Sebagai seseorang yang hampir selalu mampu melihat makna di balik sebuah kata dan sikap seseorang, kemampuan ini sering kali mengantarkan aku pada pengalaman seru. Tetapi terkadang rasanya pahit, tergantung dari siapa tokoh yang terlibat di dalamnya. 

Kalau dia orang jauh, makna terselubung yang berusaha disampaikan terlihat lucu dan menarik.

Tetapi kalau tokoh observasinya adalah orang terdekat, orang yang sehari-hari bertegur sapa, bahkan menghirup nafas di ruangan yang sama, rasanya menjadi... berbeda.

Banyak makna di balik kata yang berusaha disembunyikan, tetapi aku terlalu paham maknanya.
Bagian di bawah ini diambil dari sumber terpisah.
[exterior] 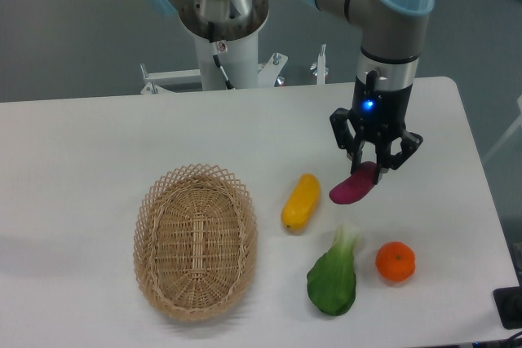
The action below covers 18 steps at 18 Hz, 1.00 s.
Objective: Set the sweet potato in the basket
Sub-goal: 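Lift the purple sweet potato with the gripper and carry it toward the basket, then move the held sweet potato over the wicker basket and lower it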
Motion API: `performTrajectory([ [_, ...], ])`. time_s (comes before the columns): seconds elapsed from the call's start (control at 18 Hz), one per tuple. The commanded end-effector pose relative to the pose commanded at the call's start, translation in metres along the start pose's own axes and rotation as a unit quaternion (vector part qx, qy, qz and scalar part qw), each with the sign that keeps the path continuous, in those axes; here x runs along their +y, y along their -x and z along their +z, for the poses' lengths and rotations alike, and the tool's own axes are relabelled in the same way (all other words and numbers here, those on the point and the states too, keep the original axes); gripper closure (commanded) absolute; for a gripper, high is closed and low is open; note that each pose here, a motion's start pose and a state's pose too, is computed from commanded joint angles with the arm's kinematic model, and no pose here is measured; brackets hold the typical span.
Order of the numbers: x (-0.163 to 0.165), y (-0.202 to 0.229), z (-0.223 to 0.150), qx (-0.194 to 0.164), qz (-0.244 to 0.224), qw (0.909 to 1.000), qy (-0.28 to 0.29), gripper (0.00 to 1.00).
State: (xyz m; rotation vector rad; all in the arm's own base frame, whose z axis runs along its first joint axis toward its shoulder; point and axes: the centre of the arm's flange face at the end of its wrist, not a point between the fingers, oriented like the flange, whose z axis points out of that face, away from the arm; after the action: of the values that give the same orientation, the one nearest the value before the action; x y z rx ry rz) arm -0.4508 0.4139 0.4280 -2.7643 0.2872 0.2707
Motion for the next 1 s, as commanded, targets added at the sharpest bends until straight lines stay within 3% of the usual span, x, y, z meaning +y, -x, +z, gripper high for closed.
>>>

Tidak perlu dikonfirmasi lewat bahasa verbal, konfirmasinya cukup dengan menyatukan puzzle pemikiran-pemikiran yang selama ini sering terlontar. 

Di beberapa kesempatan rasanya biasa saja.

Di momen yang lain rasanya membingungkan, memunculkan banyak pertanyaan.

Di momen tertentu, rasanya sedikit menyakitkan. 

Bahkan jika memang diskusi itu terjadi, aku yakin tidak akan ada satupun kata yang bisa membuat maknanya menjadi lebih baik. 

Kata-kata itu mungkin terdengar biasa saja di telinga orang lain, tetapi tidak biasa untuk telinga dan hatiku.